INPUT -
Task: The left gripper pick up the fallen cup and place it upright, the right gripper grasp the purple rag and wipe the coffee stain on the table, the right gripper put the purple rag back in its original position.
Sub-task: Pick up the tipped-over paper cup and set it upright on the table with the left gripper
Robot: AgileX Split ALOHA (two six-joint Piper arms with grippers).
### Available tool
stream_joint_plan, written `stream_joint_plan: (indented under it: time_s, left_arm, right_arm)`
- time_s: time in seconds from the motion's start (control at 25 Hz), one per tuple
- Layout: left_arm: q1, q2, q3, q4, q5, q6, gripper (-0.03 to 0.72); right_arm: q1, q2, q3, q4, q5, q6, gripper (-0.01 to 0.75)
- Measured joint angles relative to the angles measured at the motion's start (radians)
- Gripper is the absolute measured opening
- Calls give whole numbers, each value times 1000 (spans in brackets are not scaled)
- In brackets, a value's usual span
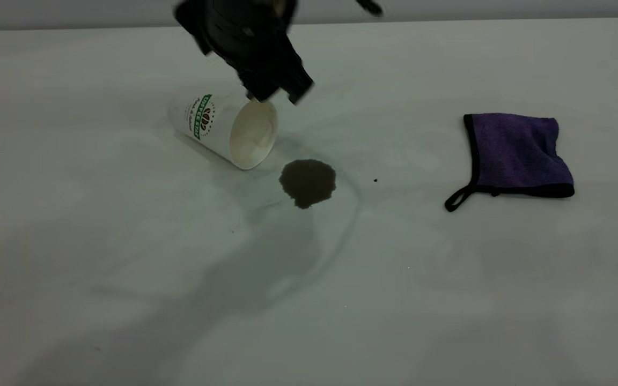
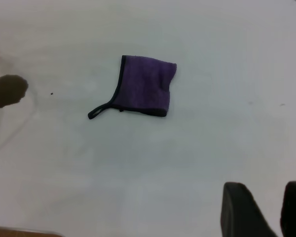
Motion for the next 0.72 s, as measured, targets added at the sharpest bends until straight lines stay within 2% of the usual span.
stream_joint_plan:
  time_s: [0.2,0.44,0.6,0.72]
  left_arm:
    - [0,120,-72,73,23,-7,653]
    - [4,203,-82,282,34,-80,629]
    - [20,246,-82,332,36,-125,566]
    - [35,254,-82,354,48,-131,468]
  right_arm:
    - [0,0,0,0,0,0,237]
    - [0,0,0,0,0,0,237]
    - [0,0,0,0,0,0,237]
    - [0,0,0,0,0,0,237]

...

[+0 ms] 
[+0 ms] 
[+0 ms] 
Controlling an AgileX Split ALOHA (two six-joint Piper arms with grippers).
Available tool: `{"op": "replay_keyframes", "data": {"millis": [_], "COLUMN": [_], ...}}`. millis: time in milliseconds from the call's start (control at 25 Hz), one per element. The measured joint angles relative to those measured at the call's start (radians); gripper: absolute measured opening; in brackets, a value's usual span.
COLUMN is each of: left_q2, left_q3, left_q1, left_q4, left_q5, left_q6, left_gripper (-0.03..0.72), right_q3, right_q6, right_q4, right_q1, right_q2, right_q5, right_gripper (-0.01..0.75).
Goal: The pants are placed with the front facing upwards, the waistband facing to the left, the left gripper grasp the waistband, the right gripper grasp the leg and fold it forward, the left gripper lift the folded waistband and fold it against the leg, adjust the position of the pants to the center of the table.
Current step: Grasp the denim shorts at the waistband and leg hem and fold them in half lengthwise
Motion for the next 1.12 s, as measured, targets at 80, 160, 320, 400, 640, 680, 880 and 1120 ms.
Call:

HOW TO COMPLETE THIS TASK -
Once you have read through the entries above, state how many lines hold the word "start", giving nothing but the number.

REPLY TO THE EXERCISE -
3